- _TASK TO CARRY OUT_
Reproduce the material that follows, please, but only from its first line to the line containing "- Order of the", inclusive.

- _RAW DATA_

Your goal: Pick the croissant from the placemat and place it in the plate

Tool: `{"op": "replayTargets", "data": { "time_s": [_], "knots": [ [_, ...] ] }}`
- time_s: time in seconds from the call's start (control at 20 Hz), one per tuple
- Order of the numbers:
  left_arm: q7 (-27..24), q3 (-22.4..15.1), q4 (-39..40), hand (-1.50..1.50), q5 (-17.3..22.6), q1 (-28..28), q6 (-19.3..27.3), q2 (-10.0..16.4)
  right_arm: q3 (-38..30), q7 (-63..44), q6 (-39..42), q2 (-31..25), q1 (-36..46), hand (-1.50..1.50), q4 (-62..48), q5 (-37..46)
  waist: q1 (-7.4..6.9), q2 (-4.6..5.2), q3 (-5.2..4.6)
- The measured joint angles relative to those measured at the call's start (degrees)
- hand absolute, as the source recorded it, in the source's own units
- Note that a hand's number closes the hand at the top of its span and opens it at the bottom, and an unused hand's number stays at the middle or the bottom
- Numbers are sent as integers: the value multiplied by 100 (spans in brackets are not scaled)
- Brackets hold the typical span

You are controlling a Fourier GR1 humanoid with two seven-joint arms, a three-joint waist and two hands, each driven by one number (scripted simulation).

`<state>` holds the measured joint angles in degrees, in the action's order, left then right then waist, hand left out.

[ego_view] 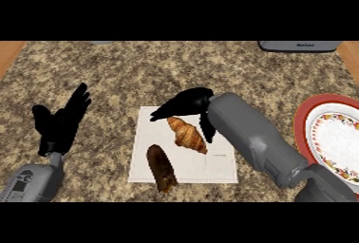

- _FINAL ANSWER_
Your goal: Pick the croissant from the placemat and place it in the plate

Tool: `{"op": "replayTargets", "data": { "time_s": [_], "knots": [ [_, ...] ] }}`
- time_s: time in seconds from the call's start (control at 20 Hz), one per tuple
- Order of the numbers:

Nothing else is left to add to this answer.